* What is required
Write an exact copy of the entries below that leaves out all pictures.

* Source material

--- START ---

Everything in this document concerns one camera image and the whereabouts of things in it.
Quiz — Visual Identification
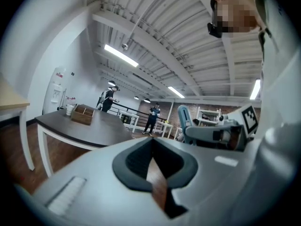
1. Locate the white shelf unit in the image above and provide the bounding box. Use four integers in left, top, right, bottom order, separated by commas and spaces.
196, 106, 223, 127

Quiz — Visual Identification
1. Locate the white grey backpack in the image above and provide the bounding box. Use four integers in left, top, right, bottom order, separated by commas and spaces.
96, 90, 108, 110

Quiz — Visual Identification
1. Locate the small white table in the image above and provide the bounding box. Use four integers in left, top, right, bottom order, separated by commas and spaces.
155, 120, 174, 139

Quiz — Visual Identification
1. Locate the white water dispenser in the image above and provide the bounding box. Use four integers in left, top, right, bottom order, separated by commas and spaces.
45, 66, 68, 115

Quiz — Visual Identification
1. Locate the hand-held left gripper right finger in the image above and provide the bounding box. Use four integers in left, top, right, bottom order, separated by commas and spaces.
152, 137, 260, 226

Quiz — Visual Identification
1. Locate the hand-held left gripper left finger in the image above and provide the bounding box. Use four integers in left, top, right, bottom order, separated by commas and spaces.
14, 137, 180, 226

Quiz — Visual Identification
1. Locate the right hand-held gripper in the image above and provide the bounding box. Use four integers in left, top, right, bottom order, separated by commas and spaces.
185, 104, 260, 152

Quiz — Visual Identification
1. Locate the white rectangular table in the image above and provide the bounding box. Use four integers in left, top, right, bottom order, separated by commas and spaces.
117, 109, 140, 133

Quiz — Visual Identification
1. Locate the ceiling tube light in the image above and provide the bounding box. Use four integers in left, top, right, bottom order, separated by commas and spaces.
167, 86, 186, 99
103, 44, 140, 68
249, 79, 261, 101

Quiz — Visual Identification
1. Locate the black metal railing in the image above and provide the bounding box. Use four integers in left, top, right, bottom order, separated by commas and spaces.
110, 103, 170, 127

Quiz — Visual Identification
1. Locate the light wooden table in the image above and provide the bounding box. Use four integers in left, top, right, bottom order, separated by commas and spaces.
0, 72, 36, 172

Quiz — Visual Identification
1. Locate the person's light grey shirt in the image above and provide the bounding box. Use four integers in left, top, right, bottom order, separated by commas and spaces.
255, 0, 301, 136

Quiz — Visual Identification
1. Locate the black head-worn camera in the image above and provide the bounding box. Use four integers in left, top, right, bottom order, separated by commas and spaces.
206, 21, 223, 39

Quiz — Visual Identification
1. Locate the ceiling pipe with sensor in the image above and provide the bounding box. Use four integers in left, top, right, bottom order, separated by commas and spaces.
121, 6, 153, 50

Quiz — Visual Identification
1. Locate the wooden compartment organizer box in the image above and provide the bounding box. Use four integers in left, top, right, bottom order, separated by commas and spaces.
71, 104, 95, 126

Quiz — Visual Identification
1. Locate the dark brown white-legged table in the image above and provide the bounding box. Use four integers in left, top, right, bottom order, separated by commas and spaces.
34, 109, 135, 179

--- END ---

* Solution to the problem
Everything in this document concerns one camera image and the whereabouts of things in it.
Quiz — Visual Identification
1. Locate the white shelf unit in the image above and provide the bounding box. Use four integers in left, top, right, bottom order, separated by commas and spaces.
196, 106, 223, 127

Quiz — Visual Identification
1. Locate the white grey backpack in the image above and provide the bounding box. Use four integers in left, top, right, bottom order, separated by commas and spaces.
96, 90, 108, 110

Quiz — Visual Identification
1. Locate the small white table in the image above and provide the bounding box. Use four integers in left, top, right, bottom order, separated by commas and spaces.
155, 120, 174, 139

Quiz — Visual Identification
1. Locate the white water dispenser in the image above and provide the bounding box. Use four integers in left, top, right, bottom order, separated by commas and spaces.
45, 66, 68, 115

Quiz — Visual Identification
1. Locate the hand-held left gripper right finger in the image above and provide the bounding box. Use four integers in left, top, right, bottom order, separated by commas and spaces.
152, 137, 260, 226

Quiz — Visual Identification
1. Locate the hand-held left gripper left finger in the image above and provide the bounding box. Use four integers in left, top, right, bottom order, separated by commas and spaces.
14, 137, 180, 226

Quiz — Visual Identification
1. Locate the right hand-held gripper in the image above and provide the bounding box. Use four integers in left, top, right, bottom order, separated by commas and spaces.
185, 104, 260, 152

Quiz — Visual Identification
1. Locate the white rectangular table in the image above and provide the bounding box. Use four integers in left, top, right, bottom order, separated by commas and spaces.
117, 109, 140, 133

Quiz — Visual Identification
1. Locate the ceiling tube light in the image above and provide the bounding box. Use four integers in left, top, right, bottom order, separated by commas and spaces.
167, 86, 186, 99
103, 44, 140, 68
249, 79, 261, 101

Quiz — Visual Identification
1. Locate the black metal railing in the image above and provide the bounding box. Use four integers in left, top, right, bottom order, separated by commas and spaces.
110, 103, 170, 127

Quiz — Visual Identification
1. Locate the light wooden table in the image above and provide the bounding box. Use four integers in left, top, right, bottom order, separated by commas and spaces.
0, 72, 36, 172

Quiz — Visual Identification
1. Locate the person's light grey shirt in the image above and provide the bounding box. Use four integers in left, top, right, bottom order, separated by commas and spaces.
255, 0, 301, 136

Quiz — Visual Identification
1. Locate the black head-worn camera in the image above and provide the bounding box. Use four integers in left, top, right, bottom order, separated by commas and spaces.
206, 21, 223, 39

Quiz — Visual Identification
1. Locate the ceiling pipe with sensor in the image above and provide the bounding box. Use four integers in left, top, right, bottom order, separated by commas and spaces.
121, 6, 153, 50

Quiz — Visual Identification
1. Locate the wooden compartment organizer box in the image above and provide the bounding box. Use four integers in left, top, right, bottom order, separated by commas and spaces.
71, 104, 95, 126

Quiz — Visual Identification
1. Locate the dark brown white-legged table in the image above and provide the bounding box. Use four integers in left, top, right, bottom order, separated by commas and spaces.
34, 109, 135, 179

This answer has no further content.